▶ _Information provided_:
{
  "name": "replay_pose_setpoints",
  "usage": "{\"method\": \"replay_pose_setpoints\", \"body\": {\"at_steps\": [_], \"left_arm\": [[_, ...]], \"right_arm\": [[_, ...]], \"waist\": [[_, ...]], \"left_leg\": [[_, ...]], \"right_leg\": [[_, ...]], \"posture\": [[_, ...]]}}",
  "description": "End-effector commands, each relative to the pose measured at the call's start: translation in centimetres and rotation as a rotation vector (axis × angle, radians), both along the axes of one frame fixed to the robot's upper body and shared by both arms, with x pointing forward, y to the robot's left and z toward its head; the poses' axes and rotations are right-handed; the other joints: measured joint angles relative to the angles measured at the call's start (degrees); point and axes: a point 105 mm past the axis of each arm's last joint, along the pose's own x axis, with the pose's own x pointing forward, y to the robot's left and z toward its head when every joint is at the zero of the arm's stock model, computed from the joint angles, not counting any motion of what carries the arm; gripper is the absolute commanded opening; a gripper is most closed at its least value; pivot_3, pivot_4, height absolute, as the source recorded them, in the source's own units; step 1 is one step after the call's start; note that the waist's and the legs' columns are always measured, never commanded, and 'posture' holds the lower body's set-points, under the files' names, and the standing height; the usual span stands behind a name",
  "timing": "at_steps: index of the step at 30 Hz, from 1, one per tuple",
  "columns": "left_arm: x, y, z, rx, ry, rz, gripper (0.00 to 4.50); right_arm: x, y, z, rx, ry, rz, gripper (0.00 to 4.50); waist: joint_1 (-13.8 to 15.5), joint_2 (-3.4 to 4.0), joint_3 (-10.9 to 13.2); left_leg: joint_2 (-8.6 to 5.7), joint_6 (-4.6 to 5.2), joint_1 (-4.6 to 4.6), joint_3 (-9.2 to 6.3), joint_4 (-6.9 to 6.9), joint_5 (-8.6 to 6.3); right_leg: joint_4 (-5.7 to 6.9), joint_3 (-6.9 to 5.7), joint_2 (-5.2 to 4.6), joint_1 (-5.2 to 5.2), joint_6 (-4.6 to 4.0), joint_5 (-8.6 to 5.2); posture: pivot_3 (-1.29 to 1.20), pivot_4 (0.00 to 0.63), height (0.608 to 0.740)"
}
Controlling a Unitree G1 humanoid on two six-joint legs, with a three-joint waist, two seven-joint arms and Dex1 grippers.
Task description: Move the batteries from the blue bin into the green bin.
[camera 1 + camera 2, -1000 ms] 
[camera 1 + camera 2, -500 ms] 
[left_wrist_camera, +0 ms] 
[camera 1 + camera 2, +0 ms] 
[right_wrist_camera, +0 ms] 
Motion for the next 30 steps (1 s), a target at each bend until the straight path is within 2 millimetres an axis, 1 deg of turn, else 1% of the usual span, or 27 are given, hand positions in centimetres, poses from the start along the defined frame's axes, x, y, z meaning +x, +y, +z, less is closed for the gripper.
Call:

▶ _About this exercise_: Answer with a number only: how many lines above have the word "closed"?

▶ _Answer to the problem_: 2